The hike up to Nahnlaud from the cave was not a long hike and their was a trail the whole way however, it was a lot of vertical hiking. When we reached the peak the view was breathtaking we were at the top of Pohnpei. The top of this small world that I have been living in for the past 4 weeks. It was pretty cloudy and at times when clouds rolled by you could not see more than 20 meters off the peak. However, occasionally the wind would clear the sky and you could see all the way to town where we are staying. It seemed so close yet it was so far away. After we enjoyed the view and some Oreos we set up and did our first two transects at 750 meters.Emos and I summiting NahnlaudView from Nahnlaud you can see Colonia where we live small town and Sokehs rock silhouetted in the background.Everyone at the Summit.

After transecting it was time for dinner and some well needed rest. Apparently that night we were visited by a ghost Emos said he had gone looking for it at night and Wayne said he thought something had shook his tarp. I recalled hearing some strange noises at night. The locals say the upland forest is haunted but no one really likes to talk about it so we do not really ask. The next day Thursday it was time for our hike down and on the way we were planning on doing two transects at 700 meters which we completed.
We hiked down the Nett side of the Island. The hike down was long and difficult because we were trail blazing part of the way down. Although, I later found out we only covered 3 miles on the way down from 700 meters to 150 meters (7 total miles for the trek). Like I said earlier jungle miles are slow and difficult. However, traveling down your own trail is very rewarding because we came down through parts of the jungle that most people do not and have not. My jungle hiking skills have improved greatly. I am more confident on my steps and my movement is slightly more graceful. Although, I still travel slowly I am only trying to be safe. My log crossing skills are even getting better as long as I have a walking stick. Fallen trees are used as bridges to cross rock quarries sometimes. The Pohnpeians can cross them at ease but for Menwai they are almost more of an obstacle. Reaching the start of a trail was a relief and it made the hiking much easier.
When we got towards the end of the trail we came across some women enjoying their evening. They offered us some Pohnpeian Apples. Apples here are much smaller but juicer and softer they are delicious especially after a long hike. I enjoyed each bite like it was my last. When we reached the road which starts when the trail ends it was a relief and we slowly ascending heading towards the car. As we went down we passed a few houses. You could here the pounding of Sakau and people just enjoying their evening. A few of them asked us where we were coming from and when you said Nahnlaud they looked at you with a bit of respect. Some Pohnpeians will never make it up there and for a Menwai to do it merits respect.
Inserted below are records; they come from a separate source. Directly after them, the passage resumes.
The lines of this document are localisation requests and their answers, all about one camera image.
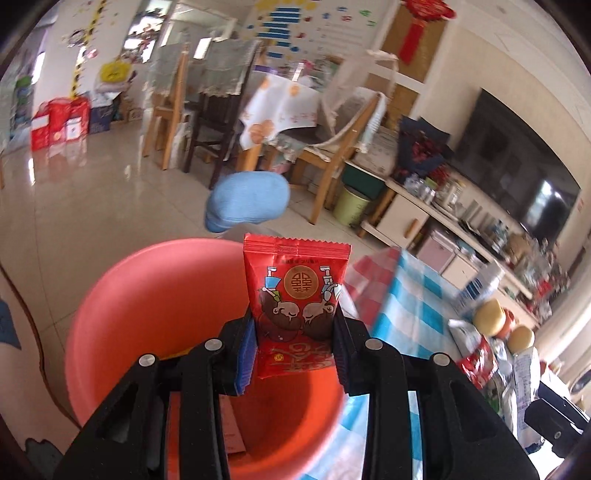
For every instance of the beige play mat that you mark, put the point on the beige play mat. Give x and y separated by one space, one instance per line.
27 369

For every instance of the dark wooden chair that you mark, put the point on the dark wooden chair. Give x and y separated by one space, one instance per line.
221 110

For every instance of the yellow pear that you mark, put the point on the yellow pear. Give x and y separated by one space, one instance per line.
521 339

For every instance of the cream television cabinet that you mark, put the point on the cream television cabinet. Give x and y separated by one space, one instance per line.
401 217

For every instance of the wooden chair with cushion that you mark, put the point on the wooden chair with cushion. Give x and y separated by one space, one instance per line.
332 170

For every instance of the red Chinese knot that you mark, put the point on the red Chinese knot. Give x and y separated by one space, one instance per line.
418 27

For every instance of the display shelf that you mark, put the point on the display shelf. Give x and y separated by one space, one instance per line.
143 39

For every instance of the red snack packet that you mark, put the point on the red snack packet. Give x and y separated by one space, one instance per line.
295 277

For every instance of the dark flower bouquet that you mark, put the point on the dark flower bouquet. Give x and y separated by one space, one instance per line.
425 147

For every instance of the pink plastic basin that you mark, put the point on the pink plastic basin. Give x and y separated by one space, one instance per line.
138 300

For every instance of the pink storage case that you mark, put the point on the pink storage case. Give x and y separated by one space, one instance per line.
436 249

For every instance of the crumpled red snack wrapper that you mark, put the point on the crumpled red snack wrapper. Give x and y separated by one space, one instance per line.
478 364

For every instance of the yellow bag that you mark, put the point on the yellow bag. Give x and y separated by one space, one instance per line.
114 71

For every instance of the white sack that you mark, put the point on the white sack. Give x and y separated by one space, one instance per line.
376 152

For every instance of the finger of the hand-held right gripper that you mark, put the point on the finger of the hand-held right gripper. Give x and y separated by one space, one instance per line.
554 415

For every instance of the red gift box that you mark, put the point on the red gift box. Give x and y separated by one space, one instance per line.
69 120
40 131

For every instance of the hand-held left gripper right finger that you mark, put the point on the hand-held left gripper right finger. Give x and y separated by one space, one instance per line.
341 360

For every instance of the blue checkered tablecloth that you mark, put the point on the blue checkered tablecloth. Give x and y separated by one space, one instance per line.
415 304

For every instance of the white mesh food cover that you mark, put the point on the white mesh food cover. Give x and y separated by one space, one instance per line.
351 87

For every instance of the blue round stool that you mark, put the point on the blue round stool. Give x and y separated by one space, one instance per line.
249 198

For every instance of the dark green storage box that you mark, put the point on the dark green storage box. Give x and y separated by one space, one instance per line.
364 177

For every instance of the green trash bin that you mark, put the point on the green trash bin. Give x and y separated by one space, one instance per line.
351 207

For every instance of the blue gift bag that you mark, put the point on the blue gift bag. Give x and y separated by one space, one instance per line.
101 115

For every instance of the dining table with white cloth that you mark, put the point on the dining table with white cloth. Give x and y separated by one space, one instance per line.
281 106

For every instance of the yellow apple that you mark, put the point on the yellow apple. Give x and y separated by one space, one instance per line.
488 317

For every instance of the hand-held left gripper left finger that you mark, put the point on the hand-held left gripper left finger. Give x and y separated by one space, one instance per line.
244 360

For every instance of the wooden chair with lace cover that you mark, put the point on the wooden chair with lace cover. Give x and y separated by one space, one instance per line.
168 92

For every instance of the tall white milk bottle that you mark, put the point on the tall white milk bottle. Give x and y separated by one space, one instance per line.
480 286

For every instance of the black television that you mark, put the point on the black television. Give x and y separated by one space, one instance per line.
508 157

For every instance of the wall sticker chart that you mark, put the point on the wall sticker chart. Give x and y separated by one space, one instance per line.
314 23

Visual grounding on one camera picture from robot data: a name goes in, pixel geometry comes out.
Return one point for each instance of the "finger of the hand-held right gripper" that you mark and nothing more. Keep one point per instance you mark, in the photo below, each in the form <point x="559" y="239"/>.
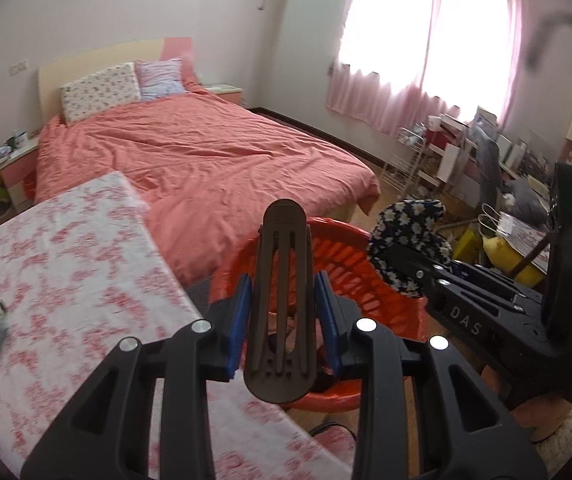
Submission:
<point x="485" y="282"/>
<point x="413" y="267"/>

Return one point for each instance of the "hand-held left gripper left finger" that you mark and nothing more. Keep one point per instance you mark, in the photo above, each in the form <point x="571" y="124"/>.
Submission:
<point x="238" y="330"/>

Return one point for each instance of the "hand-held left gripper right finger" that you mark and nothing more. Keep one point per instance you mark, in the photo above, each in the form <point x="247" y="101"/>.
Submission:
<point x="328" y="325"/>

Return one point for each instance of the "dark floral cloth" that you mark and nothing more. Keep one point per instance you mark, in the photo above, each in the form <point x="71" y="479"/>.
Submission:
<point x="405" y="220"/>

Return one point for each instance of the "orange plastic basket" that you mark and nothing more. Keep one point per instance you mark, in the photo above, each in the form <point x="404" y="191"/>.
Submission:
<point x="350" y="255"/>

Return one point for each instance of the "person's right hand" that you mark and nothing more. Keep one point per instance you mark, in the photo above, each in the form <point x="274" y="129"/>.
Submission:
<point x="540" y="415"/>

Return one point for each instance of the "yellow bag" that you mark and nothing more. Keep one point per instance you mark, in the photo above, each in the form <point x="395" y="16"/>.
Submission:
<point x="503" y="255"/>

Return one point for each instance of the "grey office chair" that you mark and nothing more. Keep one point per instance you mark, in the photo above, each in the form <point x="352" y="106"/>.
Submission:
<point x="490" y="165"/>

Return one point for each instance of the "white desk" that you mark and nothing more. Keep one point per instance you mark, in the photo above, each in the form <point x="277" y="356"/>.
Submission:
<point x="458" y="155"/>

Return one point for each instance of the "bed with coral duvet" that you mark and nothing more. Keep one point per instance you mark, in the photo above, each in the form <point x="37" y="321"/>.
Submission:
<point x="206" y="160"/>

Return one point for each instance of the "pink curtain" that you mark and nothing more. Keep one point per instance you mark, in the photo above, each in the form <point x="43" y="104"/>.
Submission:
<point x="390" y="95"/>

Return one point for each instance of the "pink striped pillow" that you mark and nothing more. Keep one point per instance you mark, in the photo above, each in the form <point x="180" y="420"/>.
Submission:
<point x="161" y="77"/>

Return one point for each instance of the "pink nightstand with clutter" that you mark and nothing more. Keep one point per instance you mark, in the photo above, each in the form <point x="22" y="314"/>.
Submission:
<point x="18" y="170"/>

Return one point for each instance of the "white floral pillow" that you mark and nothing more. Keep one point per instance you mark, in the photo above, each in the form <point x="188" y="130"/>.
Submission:
<point x="98" y="92"/>

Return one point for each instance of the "mug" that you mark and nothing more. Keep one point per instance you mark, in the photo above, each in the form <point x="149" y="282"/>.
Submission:
<point x="20" y="139"/>

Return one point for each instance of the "beige pink headboard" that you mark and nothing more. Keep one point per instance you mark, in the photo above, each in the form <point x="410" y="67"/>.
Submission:
<point x="96" y="55"/>

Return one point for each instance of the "white wall socket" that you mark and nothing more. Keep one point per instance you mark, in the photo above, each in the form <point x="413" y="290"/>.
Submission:
<point x="18" y="67"/>

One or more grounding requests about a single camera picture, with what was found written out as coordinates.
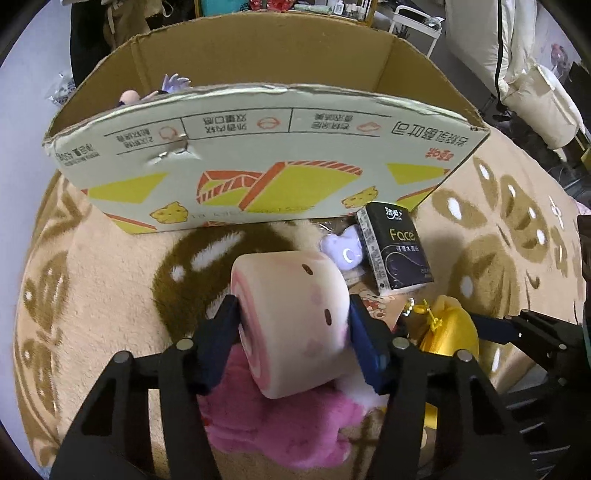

This last trek was very rewarding and I have become much closer to our guides. We have fun while working and hiking. A good laugh is never far away when we are all together. My time here in Pohnpei is slowly coming to an end. I have about three weeks left which is not that much time. I will be very sad to leave my friends here. However, luckily I am only trading one paradise for another, and one great family for another.
Its Friday here now and we are just finishing up a day at the lab. I just found out that tomorrow we are going fishing as part of a tournament. We will be leaving at 5am and hopefully getting some good fish. Last time they won the tournament with a blue Marline weighing in at 367lbs. I am also looking forward to a day on the water. Well thats all for now I will let everyone know if we catch anything tomorrow.